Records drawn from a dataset
- - -

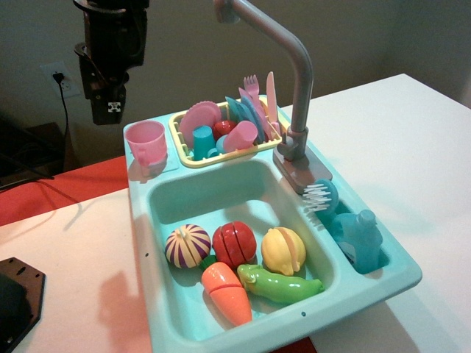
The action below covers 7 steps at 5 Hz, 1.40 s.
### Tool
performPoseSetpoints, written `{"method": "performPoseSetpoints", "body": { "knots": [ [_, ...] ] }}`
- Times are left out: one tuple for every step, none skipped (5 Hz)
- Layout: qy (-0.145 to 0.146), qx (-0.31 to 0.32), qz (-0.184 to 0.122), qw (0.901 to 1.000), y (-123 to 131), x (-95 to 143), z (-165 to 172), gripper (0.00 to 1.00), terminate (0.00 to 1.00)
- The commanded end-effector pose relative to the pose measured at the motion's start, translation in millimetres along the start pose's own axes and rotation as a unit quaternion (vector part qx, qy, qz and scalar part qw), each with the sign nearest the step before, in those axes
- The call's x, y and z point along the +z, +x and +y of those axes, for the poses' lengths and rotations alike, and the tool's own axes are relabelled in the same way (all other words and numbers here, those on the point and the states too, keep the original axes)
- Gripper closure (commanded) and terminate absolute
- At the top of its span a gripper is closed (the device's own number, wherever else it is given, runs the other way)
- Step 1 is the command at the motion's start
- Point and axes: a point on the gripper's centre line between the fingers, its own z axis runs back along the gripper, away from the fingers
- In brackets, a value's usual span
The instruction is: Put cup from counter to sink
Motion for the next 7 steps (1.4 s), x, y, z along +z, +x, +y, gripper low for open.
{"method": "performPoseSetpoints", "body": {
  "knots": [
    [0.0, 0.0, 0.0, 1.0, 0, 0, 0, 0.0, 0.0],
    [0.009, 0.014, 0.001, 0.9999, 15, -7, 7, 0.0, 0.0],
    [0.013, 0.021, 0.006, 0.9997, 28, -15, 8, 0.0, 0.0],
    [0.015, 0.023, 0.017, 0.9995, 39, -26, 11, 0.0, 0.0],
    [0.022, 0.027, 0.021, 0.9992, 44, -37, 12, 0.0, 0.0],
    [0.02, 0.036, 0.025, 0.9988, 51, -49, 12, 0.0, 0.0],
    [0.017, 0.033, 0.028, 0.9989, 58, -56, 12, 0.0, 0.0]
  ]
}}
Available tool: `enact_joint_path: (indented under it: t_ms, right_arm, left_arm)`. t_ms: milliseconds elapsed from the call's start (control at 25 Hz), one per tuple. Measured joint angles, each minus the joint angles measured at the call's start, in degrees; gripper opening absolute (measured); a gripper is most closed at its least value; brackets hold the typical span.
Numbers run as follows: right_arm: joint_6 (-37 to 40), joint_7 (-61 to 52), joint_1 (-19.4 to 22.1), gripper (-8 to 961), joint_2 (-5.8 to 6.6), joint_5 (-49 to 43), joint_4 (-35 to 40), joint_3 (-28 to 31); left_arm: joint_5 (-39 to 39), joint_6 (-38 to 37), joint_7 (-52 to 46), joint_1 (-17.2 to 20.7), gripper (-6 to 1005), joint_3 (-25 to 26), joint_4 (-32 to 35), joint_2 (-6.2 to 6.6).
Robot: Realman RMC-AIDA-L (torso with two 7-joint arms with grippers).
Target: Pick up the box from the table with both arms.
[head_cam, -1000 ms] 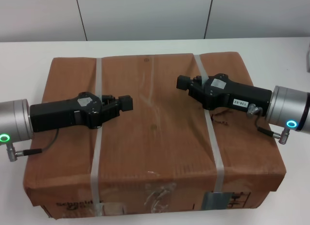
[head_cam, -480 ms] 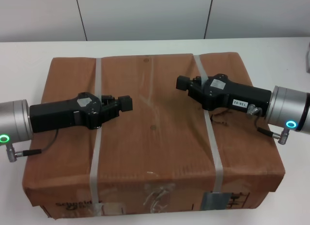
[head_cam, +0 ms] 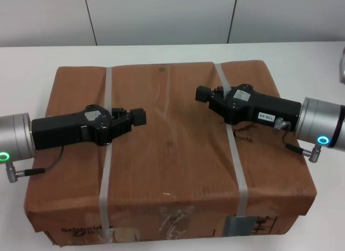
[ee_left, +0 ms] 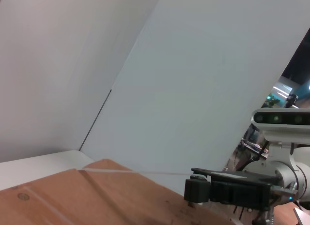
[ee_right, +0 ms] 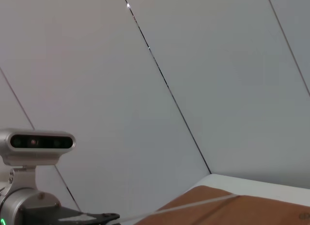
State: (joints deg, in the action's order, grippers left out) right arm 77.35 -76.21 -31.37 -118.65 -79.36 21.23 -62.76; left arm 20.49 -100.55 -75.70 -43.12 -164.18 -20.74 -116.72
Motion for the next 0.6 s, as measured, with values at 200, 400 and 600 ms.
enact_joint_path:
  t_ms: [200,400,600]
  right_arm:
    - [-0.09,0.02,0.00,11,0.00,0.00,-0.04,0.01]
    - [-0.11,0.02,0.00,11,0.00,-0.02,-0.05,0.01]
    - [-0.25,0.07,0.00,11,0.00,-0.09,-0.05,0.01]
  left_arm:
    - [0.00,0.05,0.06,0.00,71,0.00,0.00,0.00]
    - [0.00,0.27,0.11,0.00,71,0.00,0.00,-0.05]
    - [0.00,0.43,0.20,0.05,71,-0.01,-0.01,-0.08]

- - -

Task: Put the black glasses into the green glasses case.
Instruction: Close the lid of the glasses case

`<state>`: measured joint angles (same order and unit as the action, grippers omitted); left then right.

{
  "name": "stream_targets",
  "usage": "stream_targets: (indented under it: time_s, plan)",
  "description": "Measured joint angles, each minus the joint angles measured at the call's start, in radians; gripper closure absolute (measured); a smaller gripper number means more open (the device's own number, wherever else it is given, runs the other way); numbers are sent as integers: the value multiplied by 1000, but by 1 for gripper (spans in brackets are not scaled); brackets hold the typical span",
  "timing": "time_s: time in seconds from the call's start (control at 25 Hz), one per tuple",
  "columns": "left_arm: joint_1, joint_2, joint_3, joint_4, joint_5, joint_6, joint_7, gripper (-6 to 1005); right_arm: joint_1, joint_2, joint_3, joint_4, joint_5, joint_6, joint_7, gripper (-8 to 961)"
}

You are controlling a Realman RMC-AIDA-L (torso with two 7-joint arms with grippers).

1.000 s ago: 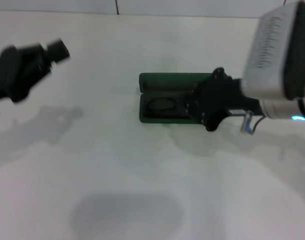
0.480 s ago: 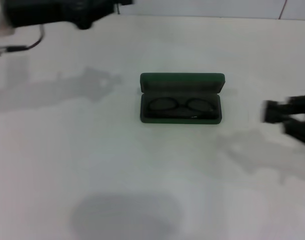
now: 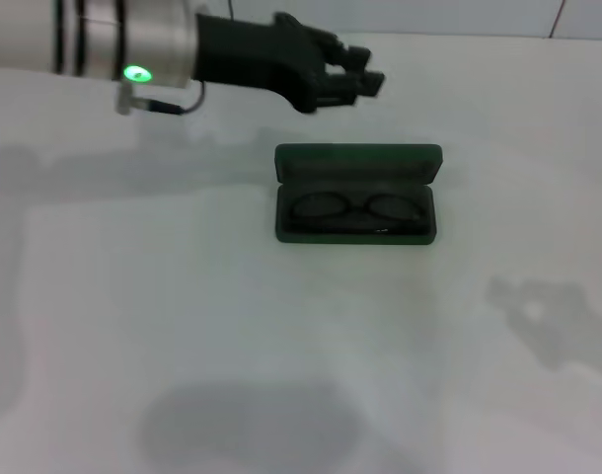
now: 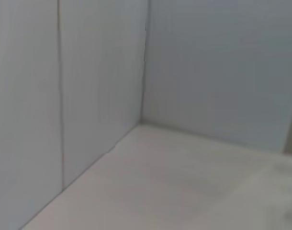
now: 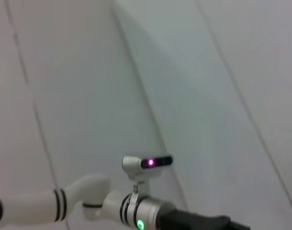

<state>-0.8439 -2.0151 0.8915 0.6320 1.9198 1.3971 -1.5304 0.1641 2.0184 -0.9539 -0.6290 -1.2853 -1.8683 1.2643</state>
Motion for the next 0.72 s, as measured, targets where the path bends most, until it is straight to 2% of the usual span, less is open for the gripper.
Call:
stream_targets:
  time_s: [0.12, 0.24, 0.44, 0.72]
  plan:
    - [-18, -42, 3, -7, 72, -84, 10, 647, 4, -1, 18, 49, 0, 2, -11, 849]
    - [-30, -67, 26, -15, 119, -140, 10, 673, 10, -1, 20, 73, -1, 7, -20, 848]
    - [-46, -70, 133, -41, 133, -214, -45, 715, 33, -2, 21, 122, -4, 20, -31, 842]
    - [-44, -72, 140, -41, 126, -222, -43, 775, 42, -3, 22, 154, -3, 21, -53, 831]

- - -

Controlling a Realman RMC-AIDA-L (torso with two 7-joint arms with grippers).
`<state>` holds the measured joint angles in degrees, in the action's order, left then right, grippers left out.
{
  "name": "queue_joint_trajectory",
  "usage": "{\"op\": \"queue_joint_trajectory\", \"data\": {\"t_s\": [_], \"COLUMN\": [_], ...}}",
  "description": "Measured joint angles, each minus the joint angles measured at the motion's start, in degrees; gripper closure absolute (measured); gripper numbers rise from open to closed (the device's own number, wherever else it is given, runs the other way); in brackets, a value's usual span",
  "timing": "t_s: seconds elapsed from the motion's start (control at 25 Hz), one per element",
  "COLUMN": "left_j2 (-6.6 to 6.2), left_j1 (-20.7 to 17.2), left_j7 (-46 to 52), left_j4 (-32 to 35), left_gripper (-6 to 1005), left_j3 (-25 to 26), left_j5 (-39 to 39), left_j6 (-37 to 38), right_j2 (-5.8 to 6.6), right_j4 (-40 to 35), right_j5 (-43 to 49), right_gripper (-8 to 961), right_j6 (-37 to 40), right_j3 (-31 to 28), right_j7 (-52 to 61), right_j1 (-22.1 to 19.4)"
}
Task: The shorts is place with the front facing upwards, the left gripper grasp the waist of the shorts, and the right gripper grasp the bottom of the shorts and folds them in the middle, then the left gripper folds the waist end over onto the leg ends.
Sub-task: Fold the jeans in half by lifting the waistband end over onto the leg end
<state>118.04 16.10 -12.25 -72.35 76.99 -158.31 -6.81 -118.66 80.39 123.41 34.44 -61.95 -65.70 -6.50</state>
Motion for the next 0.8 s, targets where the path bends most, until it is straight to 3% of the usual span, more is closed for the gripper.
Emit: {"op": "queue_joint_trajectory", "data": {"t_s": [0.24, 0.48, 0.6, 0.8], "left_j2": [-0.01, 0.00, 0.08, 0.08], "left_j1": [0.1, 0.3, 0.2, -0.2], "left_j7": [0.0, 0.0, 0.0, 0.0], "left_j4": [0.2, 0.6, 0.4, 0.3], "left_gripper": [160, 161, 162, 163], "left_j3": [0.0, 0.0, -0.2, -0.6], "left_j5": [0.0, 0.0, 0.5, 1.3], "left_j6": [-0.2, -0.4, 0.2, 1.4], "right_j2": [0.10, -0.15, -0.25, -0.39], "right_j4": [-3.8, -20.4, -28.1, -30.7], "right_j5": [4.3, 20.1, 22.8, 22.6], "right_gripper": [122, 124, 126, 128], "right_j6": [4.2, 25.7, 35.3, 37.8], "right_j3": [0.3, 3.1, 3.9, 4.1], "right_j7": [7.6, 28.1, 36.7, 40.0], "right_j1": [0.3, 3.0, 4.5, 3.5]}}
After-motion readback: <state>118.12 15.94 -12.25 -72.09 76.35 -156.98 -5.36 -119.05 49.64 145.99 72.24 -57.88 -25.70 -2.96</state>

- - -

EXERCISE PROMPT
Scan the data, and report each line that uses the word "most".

EXERCISE ANSWER
Available tool: `enact_joint_path: (indented under it: t_ms, right_arm, left_arm)`. t_ms: milliseconds elapsed from the call's start (control at 25 Hz), one per tuple. Measured joint angles, each minus the joint angles measured at the call's start, in degrees; gripper opening absolute (measured); a gripper is most closed at its least value; brackets hold the typical span.
Motion for the next 0.72 s, as measured, targets where the path bends most, until it is straight to 2% of the usual span, less is open for the gripper.
Motion for the next 0.8 s, targets where the path bends most, until it is straight to 3% of the usual span, more is closed for the gripper.

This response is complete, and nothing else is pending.